> THE TASK: Below are the entries; return every line among them that holds the word "things".

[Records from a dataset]
◆ ◆ ◆ ◆ ◆
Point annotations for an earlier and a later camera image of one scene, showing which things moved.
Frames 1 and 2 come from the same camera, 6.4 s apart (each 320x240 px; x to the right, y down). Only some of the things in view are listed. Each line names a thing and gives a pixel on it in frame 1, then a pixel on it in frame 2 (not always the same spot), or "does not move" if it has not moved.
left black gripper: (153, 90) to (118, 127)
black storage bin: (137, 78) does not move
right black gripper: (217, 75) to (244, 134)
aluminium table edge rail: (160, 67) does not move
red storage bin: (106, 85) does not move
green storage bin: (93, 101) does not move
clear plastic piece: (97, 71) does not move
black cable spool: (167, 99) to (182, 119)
◆ ◆ ◆ ◆ ◆
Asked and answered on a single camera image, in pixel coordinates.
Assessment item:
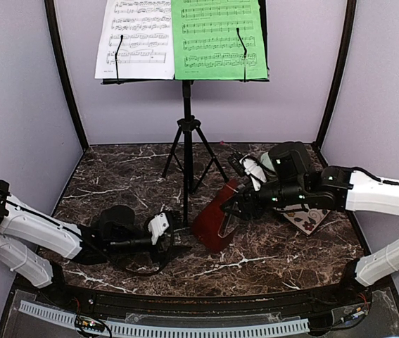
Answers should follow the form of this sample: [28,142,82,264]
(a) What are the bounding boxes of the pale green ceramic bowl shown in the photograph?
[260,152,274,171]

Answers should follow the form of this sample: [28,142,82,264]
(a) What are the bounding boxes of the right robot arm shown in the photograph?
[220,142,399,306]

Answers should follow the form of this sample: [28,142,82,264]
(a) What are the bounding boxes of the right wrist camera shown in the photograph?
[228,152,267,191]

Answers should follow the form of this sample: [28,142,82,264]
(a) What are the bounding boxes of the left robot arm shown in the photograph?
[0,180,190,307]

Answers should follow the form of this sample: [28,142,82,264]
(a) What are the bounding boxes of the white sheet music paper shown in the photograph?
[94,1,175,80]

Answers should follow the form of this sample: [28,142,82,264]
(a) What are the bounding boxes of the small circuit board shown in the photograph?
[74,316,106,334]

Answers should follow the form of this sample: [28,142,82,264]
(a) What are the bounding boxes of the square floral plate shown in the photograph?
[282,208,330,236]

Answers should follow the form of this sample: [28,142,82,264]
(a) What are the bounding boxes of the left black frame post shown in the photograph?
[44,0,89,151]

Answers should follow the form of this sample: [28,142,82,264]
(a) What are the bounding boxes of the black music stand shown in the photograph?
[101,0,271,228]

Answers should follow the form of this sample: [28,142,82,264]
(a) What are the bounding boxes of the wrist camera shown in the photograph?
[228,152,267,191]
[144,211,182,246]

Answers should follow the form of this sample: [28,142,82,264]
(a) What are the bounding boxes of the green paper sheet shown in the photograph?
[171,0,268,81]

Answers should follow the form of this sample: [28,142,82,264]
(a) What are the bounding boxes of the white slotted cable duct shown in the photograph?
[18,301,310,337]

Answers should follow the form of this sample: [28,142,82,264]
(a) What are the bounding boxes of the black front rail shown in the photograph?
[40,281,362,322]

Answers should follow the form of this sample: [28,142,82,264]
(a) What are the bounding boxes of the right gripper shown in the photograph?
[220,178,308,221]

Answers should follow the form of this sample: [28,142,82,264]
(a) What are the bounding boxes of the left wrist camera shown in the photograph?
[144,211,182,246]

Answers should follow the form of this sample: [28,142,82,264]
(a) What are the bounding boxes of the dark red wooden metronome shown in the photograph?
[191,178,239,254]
◆ ◆ ◆ ◆ ◆
> PROBLEM SOLUTION:
Point annotations for an earlier and a later camera image of one scene, showing which things moved.
Frames 1 and 2 come from the same camera, 6.4 s apart (each 320x240 px; x to the right, y down). Only some of the things in view are listed. Each line names a thing and gives a pixel on it in frame 1, then a pixel on it in frame 2 (not always the same spot), or "does not move" if it has not moved.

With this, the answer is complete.